_Goal of the exercise_:
Each word in the data below should be copied exactly; the images should not.

_Given information_:
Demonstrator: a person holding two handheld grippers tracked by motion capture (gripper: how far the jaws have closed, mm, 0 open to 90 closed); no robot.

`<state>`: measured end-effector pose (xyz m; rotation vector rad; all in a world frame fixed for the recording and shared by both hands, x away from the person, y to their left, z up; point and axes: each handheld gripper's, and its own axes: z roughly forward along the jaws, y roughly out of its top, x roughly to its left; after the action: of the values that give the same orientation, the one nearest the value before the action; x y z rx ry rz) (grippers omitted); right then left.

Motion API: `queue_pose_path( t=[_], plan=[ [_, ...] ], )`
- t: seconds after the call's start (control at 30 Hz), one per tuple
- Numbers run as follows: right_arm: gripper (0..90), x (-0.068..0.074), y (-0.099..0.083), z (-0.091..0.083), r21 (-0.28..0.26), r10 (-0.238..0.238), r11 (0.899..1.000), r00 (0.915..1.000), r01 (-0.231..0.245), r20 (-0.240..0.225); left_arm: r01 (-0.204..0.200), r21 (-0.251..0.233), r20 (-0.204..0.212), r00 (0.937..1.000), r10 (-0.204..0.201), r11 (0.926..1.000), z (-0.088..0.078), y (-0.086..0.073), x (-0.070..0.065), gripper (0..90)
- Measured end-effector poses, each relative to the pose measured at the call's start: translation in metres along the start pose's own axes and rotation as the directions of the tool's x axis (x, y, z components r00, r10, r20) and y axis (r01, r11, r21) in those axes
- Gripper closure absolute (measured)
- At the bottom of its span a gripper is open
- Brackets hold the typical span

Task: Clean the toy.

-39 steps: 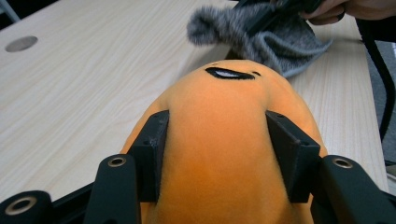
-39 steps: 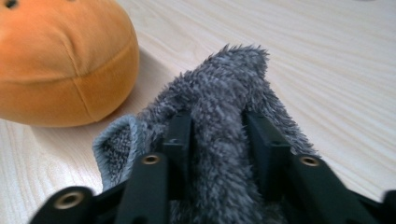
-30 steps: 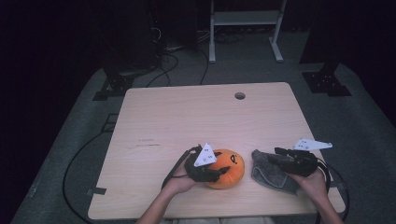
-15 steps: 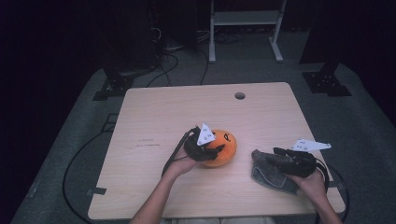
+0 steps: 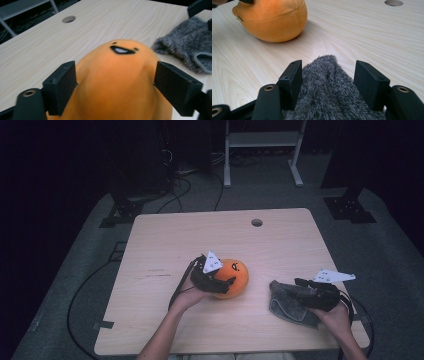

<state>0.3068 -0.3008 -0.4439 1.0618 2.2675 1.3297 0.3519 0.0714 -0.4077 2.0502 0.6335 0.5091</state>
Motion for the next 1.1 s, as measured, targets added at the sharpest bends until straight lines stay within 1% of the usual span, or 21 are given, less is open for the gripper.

_Written response_:
Demonstrator: a person holding two handheld grippers tracked by motion capture (gripper: how far the jaws have closed, mm, 0 open to 90 closed); no robot.

`<state>`: measured end-effector pose (xyz m; rotation vector rad; all in a world frame fixed for the recording and shared by both hands, x away from the person, y to their left, z up; point and axes: each handheld gripper's, and its own axes: z roughly forward along the jaws, y roughly out of its top, x roughly to its left; after the action: of the values that give the same orientation, the one nearest the value before the action; x y z rx ry rz) (grippers omitted); right then left.

Motion API: `queue_pose_path( t=[_], plan=[ [_, ...] ], )`
- t: seconds after the call's start (control at 30 Hz), one per tuple
- Numbers run as follows: right_arm: gripper (0..90), x (-0.068..0.074), y (-0.099..0.083), z (-0.091..0.083), r21 (-0.28..0.26), r10 (-0.238..0.238), r11 (0.899..1.000), r00 (0.915..1.000), r01 (-0.231..0.245), r20 (-0.240..0.225); left_arm: r01 (-0.204..0.200), r21 (-0.251..0.233), r20 (-0.204..0.212), r00 (0.937..1.000), r10 (-0.204..0.201), r11 (0.926..1.000), z (-0.088..0.078), y (-0.086..0.073), x (-0.070..0.065), gripper (0..90)
- Measured end-effector poses, each relative to the pose measured at the call's start: translation in metres along the start pose's own axes and rotation as the directions of the tool's x axis (x, y, z components r00, r10, r20) and y axis (r01, r11, r21) in those axes
- Gripper closure absolute (measured)
- At the bottom of its span a gripper is open
- Brackets hold the typical span

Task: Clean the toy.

-39 steps: 
-39 steps: 
-30 steps: 
-15 steps: 
+0 steps: 

<state>0.3068 -0.3008 -0.4439 1.0618 2.2675 1.3297 0.3519 0.0714 -0.4077 2.0502 0.6335 0.5091</state>
Motion for the next 1.1 s, as measured, targets added at the sharpest bends until straight lines stay within 1% of the usual span, or 21 are given, less is open for the gripper.

The required answer is now complete.